■ Work to be completed ■
Copy out the full data exactly as given; pictures should not be included.

■ Data section ■
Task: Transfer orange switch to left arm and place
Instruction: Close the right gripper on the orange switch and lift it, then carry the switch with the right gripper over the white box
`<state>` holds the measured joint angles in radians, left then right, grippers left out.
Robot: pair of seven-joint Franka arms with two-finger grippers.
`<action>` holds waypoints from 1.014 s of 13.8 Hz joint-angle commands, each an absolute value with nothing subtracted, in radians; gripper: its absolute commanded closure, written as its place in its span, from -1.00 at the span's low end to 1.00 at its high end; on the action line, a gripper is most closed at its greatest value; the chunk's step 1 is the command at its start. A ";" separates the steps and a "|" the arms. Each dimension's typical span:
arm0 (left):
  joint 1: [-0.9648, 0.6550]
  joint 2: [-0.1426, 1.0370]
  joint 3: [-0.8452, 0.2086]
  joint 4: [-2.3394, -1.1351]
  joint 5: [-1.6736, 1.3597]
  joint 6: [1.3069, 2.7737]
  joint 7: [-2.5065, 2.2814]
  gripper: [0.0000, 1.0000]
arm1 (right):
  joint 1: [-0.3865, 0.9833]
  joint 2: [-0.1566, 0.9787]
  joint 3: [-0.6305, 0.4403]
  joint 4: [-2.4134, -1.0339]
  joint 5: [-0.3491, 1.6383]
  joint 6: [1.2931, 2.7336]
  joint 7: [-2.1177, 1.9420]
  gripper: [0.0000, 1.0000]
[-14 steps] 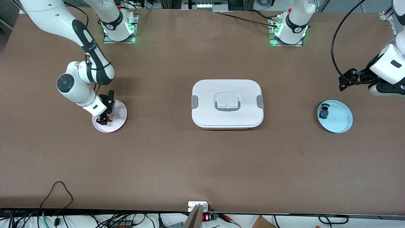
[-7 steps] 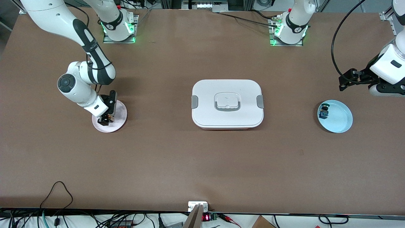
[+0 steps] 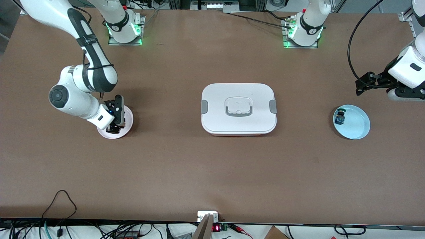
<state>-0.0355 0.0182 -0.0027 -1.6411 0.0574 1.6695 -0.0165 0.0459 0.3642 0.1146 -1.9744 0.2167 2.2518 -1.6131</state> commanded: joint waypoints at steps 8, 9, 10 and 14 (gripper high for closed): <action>-0.032 0.011 -0.005 -1.621 0.034 1.629 -0.012 -1.00 | 0.046 0.371 0.273 -1.891 0.829 2.180 -1.676 1.00; -0.032 0.011 -0.005 -1.621 0.034 1.629 -0.012 -1.00 | 0.046 0.371 0.294 -1.879 0.894 2.178 -1.684 1.00; -0.032 0.011 -0.005 -1.621 0.034 1.631 -0.011 -1.00 | 0.046 0.374 0.313 -1.861 0.957 2.165 -1.693 1.00; -0.032 0.011 -0.005 -1.620 0.032 1.629 -0.012 -1.00 | 0.089 0.383 0.350 -1.816 1.265 2.152 -1.782 1.00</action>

■ Task solution ■
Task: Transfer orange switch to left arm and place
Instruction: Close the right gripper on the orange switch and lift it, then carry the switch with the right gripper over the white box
`<state>` holds the measured joint angles in radians, left then right, grippers left out.
Robot: pair of seven-joint Franka arms with two-finger grippers.
`<action>` holds waypoints from 1.014 s of 13.8 Hz joint-angle commands, each an absolute value with nothing subtracted, in radians; gripper: its absolute commanded closure, written as its place in its span, from -1.00 at the span's low end to 1.00 at its high end; on the action line, a gripper is most closed at its greatest value; the chunk's step 1 is the command at its start. A ";" separates the steps and a "|" the arms. Each dimension's typical span:
arm0 (left):
  joint 1: [-0.9648, 0.6550]
  joint 2: [-0.1426, 1.0370]
  joint 3: [-0.8452, 0.2086]
  joint 4: [-2.3394, -1.1351]
  joint 5: [-1.6736, 1.3597]
  joint 6: [1.3069, 2.7737]
  joint 7: [-2.5065, 2.2814]
  gripper: [0.0000, 1.0000]
arm1 (right):
  joint 1: [-0.3865, 0.9833]
  joint 2: [-0.1566, 0.9787]
  joint 3: [-0.6305, 0.4403]
  joint 4: [-2.4134, -1.0339]
  joint 5: [-0.3491, 1.6383]
  joint 6: [1.2931, 2.7336]
  joint 7: [-2.1177, 1.9420]
  gripper: [0.0000, 1.0000]
[-14 steps] 
[-7 steps] 
[+0 steps] 
<state>-0.0355 0.0182 -0.0027 -1.6411 0.0574 1.6695 -0.0165 0.0459 0.3642 0.1146 -1.9744 0.2167 2.2518 -1.6131</state> commanded: joint waypoints at steps 8, 9, 10 and 14 (gripper high for closed): <action>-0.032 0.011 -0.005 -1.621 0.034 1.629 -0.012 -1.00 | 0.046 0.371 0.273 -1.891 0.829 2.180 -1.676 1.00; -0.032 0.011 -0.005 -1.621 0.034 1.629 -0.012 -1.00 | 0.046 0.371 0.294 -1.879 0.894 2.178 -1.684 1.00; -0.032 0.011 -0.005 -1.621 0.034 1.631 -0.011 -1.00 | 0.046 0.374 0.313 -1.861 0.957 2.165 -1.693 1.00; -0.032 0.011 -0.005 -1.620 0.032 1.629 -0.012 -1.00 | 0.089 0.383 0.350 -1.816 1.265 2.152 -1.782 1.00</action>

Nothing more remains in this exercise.